Dec. 13th, 2013

sammyphoenix: (Default)
I'm so tired of being stressed all day at work. I really hope that my protein is good this time and I can continue with my experiments. I think I gave my self a stress headache and the stupid thing lasted all day, even taking medication did nothing to easy the pain.

I received a lecture from my boss about keeping focused and not getting distracted at work, since most things have gotten screwed up because I haven't paid enough attention to what I'm doing. I wanted to debate the fact that I had been sick since August and then the sudden pressure of needing data before I left for Christmas vacation.(which has been bumped to the 26 now). But I can't really debate it. Being in tough situations and under stressful pressure is just part of life and it isn't a reason for me to make excuses, validated or not.

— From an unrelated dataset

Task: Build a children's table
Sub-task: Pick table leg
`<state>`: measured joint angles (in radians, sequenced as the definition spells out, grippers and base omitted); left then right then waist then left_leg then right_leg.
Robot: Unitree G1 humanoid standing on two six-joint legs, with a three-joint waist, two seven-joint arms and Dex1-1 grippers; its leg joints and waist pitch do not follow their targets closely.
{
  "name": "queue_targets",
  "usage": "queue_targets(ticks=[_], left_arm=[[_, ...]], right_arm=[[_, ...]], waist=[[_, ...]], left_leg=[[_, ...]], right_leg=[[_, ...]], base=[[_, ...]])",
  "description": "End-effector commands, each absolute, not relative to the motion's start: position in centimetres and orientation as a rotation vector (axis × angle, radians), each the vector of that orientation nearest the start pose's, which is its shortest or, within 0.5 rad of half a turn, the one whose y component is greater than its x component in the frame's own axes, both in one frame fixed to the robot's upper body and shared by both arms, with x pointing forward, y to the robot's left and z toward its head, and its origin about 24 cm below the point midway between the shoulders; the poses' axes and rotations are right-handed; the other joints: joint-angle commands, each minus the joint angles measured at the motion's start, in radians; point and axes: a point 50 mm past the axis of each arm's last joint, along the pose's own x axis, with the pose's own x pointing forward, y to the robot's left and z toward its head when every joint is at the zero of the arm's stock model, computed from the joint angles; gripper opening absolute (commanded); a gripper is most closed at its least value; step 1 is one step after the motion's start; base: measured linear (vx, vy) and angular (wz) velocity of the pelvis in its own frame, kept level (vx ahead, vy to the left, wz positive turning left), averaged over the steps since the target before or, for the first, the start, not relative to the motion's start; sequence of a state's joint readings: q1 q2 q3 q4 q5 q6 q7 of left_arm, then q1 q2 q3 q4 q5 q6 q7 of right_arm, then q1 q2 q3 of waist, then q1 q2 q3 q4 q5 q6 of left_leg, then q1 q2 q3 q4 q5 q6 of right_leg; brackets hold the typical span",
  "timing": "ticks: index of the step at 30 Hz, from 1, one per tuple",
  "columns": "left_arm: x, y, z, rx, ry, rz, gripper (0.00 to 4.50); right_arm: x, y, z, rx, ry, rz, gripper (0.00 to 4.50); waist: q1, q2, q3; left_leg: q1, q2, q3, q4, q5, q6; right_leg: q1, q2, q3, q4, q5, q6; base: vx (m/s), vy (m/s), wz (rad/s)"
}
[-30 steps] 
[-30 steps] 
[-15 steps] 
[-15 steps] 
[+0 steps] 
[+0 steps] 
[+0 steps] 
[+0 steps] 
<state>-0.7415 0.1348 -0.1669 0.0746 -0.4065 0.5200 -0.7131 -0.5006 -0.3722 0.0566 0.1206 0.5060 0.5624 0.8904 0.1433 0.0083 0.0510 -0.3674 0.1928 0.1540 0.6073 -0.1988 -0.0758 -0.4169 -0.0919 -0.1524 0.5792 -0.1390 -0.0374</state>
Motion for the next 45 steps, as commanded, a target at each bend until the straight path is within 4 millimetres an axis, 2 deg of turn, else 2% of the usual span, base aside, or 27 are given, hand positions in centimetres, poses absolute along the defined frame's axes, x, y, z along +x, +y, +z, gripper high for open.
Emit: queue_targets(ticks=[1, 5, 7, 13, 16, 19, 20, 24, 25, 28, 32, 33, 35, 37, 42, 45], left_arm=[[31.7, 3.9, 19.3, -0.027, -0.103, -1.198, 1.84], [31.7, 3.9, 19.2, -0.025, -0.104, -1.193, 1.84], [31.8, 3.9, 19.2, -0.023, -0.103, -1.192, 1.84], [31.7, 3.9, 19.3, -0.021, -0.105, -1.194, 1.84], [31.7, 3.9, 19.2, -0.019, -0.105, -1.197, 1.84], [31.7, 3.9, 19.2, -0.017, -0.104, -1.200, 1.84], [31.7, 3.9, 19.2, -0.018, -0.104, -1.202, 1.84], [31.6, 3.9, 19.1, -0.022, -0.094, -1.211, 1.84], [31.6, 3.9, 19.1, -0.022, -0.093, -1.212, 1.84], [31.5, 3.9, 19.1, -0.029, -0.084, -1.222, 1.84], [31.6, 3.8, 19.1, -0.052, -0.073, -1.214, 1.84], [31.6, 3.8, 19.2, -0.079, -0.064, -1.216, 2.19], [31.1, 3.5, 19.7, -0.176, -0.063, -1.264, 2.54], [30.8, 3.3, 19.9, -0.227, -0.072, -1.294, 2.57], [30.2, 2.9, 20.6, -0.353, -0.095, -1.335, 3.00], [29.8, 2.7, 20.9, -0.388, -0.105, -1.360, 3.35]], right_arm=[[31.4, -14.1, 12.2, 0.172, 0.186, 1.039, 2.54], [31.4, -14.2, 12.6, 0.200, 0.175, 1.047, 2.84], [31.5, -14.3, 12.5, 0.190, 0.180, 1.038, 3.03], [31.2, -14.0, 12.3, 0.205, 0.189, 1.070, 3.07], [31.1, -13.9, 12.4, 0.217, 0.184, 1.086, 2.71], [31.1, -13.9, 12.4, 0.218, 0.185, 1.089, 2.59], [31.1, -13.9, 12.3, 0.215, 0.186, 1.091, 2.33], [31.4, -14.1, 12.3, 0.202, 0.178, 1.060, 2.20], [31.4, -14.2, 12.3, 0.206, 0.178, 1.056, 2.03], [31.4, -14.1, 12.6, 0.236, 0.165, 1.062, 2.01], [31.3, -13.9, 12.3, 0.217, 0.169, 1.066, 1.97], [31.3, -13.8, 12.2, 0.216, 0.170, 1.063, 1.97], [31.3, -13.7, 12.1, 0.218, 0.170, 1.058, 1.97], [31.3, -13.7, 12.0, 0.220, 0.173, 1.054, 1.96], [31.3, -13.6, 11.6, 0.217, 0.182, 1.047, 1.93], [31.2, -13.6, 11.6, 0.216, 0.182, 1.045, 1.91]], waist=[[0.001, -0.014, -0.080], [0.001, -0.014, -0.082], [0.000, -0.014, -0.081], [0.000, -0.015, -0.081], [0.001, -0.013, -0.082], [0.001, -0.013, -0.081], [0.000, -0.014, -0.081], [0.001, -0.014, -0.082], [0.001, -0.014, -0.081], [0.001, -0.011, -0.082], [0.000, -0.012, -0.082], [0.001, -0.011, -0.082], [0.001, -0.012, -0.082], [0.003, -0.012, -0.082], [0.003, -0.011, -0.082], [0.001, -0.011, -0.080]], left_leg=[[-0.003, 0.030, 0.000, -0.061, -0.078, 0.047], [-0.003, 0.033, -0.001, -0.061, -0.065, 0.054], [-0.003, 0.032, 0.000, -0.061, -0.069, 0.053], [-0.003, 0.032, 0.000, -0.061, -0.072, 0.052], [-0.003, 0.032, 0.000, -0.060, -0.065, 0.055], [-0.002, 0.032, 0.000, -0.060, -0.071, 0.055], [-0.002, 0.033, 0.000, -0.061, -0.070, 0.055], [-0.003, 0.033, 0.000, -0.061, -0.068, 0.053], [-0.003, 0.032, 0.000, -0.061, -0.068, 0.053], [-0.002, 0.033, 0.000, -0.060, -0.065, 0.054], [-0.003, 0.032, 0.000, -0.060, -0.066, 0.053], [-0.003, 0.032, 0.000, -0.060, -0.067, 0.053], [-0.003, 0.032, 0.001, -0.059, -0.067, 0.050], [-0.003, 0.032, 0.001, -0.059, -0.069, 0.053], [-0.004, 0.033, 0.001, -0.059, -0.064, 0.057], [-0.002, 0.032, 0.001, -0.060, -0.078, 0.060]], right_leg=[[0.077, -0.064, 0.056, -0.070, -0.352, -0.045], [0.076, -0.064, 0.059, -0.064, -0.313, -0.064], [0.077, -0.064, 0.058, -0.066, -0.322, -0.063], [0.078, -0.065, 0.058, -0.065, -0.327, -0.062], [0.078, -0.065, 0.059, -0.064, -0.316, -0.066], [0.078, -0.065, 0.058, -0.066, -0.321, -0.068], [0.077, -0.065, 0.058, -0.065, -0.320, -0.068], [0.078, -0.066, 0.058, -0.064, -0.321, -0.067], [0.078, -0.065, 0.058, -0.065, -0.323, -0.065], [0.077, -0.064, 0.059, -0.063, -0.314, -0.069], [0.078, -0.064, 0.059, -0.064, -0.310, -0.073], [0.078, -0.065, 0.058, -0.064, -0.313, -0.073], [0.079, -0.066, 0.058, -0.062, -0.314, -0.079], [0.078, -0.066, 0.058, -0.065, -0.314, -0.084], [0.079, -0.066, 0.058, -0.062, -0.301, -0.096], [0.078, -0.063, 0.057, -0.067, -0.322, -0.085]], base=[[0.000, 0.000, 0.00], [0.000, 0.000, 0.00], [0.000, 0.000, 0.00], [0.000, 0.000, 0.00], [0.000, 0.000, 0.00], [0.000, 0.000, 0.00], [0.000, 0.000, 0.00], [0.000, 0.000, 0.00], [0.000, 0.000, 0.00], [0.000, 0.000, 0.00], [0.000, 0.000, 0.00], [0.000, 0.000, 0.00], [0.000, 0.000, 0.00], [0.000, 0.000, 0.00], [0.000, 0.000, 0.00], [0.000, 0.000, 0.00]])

I think I have been most focused this past week because I haven't been on twitter. I really miss seeing what people are up to and chatting with some. But I know I thought a lot about things I could just post or things I could comment about (though commenting often got me in trouble with others) I feel like I have actually been focused on what I'm doing so much more. I also don't have the stress of worrying about if what I posted upset anyone. And that has made my mood improve a lot. And B really likes how I have been since I dropped it.

I wish I could have found a balance with twitter and life, I just got so sucked into what everyone online was doing. I feel a bit free.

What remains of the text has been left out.